This is my solution: every time user visits new (for him) topic, I create a new record in table visits.
Table visits has next structure: id, user_id, post_id, last_visit.
Now my tables visits has ~14,000,000 records and its still growing every day..
May be my solution isnt optimal and exists another way how to store users visits?
Its important to save every visit as standalone record, because I also have feature to select and use users visits. And I cant purge this table, because data could be needed later month, year. How I could optimize this situation?
Nope, you don't really have much choice other than to store your visit data in a table with columns for (at a bare minimum) user id, post id, and timestamp if you need to track the last time that each user visited each post.

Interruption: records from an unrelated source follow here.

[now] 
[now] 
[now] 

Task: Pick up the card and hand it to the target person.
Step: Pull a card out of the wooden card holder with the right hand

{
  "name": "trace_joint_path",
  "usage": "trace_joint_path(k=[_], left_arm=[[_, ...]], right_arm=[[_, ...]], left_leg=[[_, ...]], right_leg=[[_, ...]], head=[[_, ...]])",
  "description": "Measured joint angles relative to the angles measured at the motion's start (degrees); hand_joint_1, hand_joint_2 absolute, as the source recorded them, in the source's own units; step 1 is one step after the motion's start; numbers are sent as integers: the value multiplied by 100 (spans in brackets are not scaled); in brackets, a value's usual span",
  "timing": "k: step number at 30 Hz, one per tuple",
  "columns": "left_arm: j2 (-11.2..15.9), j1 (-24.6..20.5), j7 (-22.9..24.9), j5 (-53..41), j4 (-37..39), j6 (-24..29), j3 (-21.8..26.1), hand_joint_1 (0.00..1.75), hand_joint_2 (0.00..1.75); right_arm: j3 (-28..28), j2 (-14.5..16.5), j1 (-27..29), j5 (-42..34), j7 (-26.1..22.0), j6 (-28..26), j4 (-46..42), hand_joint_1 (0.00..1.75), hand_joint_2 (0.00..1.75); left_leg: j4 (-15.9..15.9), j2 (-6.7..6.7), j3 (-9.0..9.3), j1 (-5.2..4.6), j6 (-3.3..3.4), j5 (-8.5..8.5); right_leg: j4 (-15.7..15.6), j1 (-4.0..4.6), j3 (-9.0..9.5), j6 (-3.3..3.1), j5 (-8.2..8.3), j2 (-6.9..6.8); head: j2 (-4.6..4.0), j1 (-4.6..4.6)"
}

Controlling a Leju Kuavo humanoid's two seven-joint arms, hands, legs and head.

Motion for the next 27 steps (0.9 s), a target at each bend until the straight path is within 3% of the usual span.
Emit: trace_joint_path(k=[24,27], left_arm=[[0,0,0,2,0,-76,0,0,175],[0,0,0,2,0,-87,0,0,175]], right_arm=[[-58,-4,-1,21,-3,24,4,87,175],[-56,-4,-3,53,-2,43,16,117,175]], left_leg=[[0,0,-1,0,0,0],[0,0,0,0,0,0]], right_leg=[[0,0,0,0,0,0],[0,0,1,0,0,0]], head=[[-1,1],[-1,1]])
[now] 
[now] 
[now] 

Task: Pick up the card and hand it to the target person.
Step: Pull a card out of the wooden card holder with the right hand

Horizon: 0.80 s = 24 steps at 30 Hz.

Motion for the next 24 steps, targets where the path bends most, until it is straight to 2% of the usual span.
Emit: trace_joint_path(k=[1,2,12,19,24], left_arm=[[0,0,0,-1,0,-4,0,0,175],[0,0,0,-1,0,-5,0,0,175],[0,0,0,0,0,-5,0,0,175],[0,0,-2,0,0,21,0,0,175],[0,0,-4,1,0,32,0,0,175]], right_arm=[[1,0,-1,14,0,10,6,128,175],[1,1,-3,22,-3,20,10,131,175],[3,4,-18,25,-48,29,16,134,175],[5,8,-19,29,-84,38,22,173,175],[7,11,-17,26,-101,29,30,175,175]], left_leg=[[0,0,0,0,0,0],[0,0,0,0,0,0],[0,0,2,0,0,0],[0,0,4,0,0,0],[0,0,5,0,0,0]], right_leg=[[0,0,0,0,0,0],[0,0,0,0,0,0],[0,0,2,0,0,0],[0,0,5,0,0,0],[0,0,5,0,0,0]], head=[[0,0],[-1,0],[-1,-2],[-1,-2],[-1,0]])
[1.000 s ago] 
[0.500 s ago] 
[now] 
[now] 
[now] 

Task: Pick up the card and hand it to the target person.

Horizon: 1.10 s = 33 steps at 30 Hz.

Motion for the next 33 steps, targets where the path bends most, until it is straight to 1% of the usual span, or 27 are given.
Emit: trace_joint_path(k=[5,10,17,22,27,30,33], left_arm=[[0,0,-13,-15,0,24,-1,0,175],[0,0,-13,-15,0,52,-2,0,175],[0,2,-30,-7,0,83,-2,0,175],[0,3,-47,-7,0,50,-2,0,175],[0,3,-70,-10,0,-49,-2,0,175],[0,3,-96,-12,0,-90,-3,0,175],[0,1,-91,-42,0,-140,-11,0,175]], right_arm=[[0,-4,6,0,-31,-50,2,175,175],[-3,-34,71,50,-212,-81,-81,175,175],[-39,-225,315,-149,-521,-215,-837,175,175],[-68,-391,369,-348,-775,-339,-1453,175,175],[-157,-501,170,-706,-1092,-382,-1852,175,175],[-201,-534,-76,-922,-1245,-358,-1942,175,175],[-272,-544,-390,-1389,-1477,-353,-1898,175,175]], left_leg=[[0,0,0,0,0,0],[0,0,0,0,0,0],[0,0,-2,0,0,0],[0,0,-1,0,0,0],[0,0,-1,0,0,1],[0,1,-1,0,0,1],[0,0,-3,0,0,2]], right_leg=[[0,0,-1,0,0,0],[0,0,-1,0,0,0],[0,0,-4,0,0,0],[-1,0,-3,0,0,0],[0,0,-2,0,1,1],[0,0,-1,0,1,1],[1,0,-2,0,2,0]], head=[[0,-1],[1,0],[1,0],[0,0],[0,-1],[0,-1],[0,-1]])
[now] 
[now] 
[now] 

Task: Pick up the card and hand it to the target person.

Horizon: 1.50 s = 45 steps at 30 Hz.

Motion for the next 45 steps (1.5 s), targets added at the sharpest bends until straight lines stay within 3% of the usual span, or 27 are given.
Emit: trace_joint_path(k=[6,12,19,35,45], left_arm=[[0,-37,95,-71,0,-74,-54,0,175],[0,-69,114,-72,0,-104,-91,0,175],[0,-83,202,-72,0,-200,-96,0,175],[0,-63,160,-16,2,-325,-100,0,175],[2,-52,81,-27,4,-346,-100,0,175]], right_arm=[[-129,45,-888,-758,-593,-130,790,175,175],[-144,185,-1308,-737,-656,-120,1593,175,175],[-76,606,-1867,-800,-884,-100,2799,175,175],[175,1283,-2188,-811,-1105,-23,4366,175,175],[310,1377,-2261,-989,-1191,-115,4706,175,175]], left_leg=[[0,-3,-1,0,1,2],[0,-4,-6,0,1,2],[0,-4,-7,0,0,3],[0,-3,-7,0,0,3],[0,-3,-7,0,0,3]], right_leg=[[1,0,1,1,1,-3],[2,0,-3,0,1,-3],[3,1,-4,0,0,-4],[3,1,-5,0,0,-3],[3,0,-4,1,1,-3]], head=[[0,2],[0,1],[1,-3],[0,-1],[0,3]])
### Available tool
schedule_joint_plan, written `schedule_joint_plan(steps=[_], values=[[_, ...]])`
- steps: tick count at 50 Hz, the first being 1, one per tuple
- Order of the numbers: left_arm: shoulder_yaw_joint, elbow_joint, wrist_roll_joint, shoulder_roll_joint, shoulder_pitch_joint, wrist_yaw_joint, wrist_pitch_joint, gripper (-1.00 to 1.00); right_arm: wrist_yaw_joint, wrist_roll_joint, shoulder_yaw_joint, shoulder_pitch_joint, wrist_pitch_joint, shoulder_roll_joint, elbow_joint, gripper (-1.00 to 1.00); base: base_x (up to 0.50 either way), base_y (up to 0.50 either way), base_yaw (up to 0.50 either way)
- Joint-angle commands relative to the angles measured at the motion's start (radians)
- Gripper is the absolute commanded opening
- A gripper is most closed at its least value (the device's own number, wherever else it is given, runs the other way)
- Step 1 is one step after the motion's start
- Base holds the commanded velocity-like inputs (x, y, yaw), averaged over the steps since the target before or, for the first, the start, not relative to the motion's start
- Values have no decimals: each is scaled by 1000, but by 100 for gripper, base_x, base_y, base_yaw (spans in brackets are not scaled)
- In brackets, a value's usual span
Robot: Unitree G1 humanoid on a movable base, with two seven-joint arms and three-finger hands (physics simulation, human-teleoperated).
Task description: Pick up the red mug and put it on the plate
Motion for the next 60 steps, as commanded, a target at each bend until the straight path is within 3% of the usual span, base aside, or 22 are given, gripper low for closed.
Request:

I question whether you need an id field in that table, rather than using a composite key on (user_id, post_id), but I'd expect that to have a minor effect, provided that you already have a unique index on (user_id, post_id). (If you don't have an index on that pair of fields, adding one should improve query performance considerably and making it a unique index or composite key will protect against accidentally inserting duplicate records.)
If performance is still an issue despite proper indexing, you should be able to improve it a bit by segmenting the table into a collection of smaller tables, but segment it by user_id or post_id (rather than by date as previous answers have suggested). If you break it up by user or post id, then you will still be able to determine whether a given user has previously viewed a given post and, if so, on what date with only a single query. If you segment it by date, then that information will be spread across all tables and, in the worst-case scenario of a user who has never previously viewed a post (which I expect to be fairly common), you'll need to separately query each and every table before having a definitive answer.
As for whether to segment it by user id or by post id, that depends on whether you will more often be looking for all posts viewed by a user (segment by user_id to get them all in one query) or all users who have viewed a post (segment by post_id).
If it doesn't need to be long lasting, you could store it in session instead. If it does, you could either break the records apart by table, like say 1 per month, or you could only store the last 5-10 pages visited, and delete old ones as new ones come in. You could also change it to pages visited today, this week, etc.
If you do need all 14 million records, I would create another historical table to archive the visits that are not the most relevant for the day-to-day site operation.
At the end of the month (or week, or quarter, etc...) have some scheduled logic to archive records beyond a certain cutoff point to the historical table and reduce the number of records in the "live" table. This should help increase the query speed on the "live" table since you would have less records in it.
If you do need to query all of the data, you can use both tables and have all of the data available to you.
you could delete the ones you don't need - if you only want to show the last 10 visited posts then
DELETE FROM visits WHERE user_id = ? AND id NOT IN (SELECT id from visits where user_id = ? ORDER BY last_visit DESC LIMIT 0, 10);
(i think that's the best way to do that query, any mysql guru can tell me otherwise? you can ORDER BY in DELETE but the LIMIT only takes 1 parameter, so you can't do LIMIT 10, 100 there)
after inserting/updating each new row, or every few days if you like
Having a structure like (id, user_id, post_id, last_visit) for your vists table, makes it appear as though you are saving all posts, not just last post per Topic. Don't you need a topic ID in there somewhere so that you can determine what there last post PER TOPIC was, and so you know which row to replace when they post in the same topic more than once?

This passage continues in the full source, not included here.